Renforcement de la Commercialisation de la Noix de Cajou au Togo
Le gouvernement togolais s’engage à renforcer l’encadrement de la commercialisation de la noix de cajou et à promouvoir la transformation locale. Un arrêté interministériel conjoint a été pris par le ministre de l’économie, Badanam Patoki, et Antoine Gbegbeni, ministre de l’agriculture, modifiant certaines dispositions de la réglementation en vigueur depuis 2008.
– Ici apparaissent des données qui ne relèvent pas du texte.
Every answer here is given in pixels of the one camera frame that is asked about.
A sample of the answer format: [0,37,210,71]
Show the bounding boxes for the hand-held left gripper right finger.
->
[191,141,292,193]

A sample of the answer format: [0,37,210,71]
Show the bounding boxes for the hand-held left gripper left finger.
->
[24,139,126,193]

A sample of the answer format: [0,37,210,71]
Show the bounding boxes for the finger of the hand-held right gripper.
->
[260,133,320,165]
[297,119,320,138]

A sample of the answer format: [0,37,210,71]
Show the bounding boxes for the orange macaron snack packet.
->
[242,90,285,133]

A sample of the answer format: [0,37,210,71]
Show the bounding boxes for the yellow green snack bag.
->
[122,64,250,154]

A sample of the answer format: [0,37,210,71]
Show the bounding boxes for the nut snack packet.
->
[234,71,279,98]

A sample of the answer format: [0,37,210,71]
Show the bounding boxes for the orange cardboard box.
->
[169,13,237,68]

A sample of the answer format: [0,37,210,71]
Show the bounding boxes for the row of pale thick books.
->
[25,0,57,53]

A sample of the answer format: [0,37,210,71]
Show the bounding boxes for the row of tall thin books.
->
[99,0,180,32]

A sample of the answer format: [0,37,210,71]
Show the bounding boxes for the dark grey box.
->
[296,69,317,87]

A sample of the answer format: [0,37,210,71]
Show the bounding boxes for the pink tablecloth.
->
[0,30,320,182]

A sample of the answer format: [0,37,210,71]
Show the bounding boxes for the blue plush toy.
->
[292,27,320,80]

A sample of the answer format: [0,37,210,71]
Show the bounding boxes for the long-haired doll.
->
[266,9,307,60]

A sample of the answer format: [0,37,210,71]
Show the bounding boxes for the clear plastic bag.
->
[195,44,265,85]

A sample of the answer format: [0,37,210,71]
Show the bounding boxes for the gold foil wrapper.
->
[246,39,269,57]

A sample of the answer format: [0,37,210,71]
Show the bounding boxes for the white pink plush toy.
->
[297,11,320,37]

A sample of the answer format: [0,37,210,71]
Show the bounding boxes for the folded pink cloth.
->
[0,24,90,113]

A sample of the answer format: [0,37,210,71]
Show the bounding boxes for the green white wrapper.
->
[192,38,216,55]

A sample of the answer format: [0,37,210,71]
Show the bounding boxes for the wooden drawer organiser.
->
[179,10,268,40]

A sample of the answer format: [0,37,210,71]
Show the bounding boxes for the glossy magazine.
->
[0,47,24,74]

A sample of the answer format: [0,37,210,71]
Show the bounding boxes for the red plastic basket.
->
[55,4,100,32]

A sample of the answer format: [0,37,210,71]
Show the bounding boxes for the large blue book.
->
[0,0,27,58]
La nouvelle réglementation impose désormais à tout acheteur agréé ainsi qu’à toute société coopérative de producteurs de livrer aux unités de transformation établies sur le territoire national au moins un tiers du volume de noix de cajou collecté ou acheté, avant toute cession aux exportateurs. La livraison de ce quota doit être justifiée par un quitus ou un bordereau délivré par les unités de transformation. Le non-respect de cette obligation entraînera l’exclusion de toute opération de vente aux exportateurs pendant la campagne en cours, sauf en cas d’impossibilité dûment constatée.
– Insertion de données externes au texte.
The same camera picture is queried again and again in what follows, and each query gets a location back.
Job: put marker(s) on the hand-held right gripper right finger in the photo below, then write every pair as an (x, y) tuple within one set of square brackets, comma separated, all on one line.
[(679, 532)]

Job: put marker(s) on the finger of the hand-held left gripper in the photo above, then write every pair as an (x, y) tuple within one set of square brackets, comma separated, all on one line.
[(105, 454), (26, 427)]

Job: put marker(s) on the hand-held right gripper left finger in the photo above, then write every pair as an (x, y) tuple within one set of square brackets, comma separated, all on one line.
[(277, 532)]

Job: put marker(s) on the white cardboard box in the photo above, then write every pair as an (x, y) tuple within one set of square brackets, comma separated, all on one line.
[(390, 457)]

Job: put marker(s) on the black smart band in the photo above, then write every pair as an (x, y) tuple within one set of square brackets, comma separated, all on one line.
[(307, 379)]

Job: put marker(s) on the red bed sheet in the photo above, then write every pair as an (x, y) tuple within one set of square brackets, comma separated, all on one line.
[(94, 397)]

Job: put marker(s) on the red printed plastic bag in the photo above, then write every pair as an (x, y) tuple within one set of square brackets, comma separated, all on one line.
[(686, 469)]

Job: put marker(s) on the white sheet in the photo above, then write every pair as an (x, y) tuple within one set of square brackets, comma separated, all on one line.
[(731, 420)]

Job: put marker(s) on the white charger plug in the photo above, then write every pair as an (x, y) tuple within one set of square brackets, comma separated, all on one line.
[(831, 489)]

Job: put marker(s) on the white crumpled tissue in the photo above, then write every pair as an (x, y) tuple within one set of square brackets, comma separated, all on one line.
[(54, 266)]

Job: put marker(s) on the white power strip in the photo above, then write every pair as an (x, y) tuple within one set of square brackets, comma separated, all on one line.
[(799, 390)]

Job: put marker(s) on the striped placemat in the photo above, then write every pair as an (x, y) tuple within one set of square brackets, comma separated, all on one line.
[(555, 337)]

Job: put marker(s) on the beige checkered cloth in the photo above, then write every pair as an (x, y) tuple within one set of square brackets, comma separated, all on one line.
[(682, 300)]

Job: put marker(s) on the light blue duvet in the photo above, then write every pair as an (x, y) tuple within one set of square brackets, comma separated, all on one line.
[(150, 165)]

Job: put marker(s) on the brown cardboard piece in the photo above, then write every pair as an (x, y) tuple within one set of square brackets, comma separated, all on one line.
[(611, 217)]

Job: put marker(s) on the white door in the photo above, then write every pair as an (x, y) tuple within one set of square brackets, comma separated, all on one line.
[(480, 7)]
L’arrêté précise également que l’achat et l’exportation des noix de cajou sont subordonnés à la délivrance d’un agrément par le Comité de coordination de la filière anacarde. Toute cargaison destinée à l’exportation sans ces documents peut être saisie, et les charges qui en découlent seront à la charge de l’exportateur. « La mainlevée sur la cargaison n’interviendra que si l’exportateur se conforme aux dispositions », souligne le texte.
L’ambition de l’exécutif est de stimuler l’activité des unités de transformation locales, de créer de nouvelles opportunités d’emploi et d’augmenter les revenus des producteurs. Pour rappel, une nouvelle campagne de commercialisation de la noix de cajou est ouverte depuis le mois dernier, avec un prix fixé à 350 FCFA le kilogramme.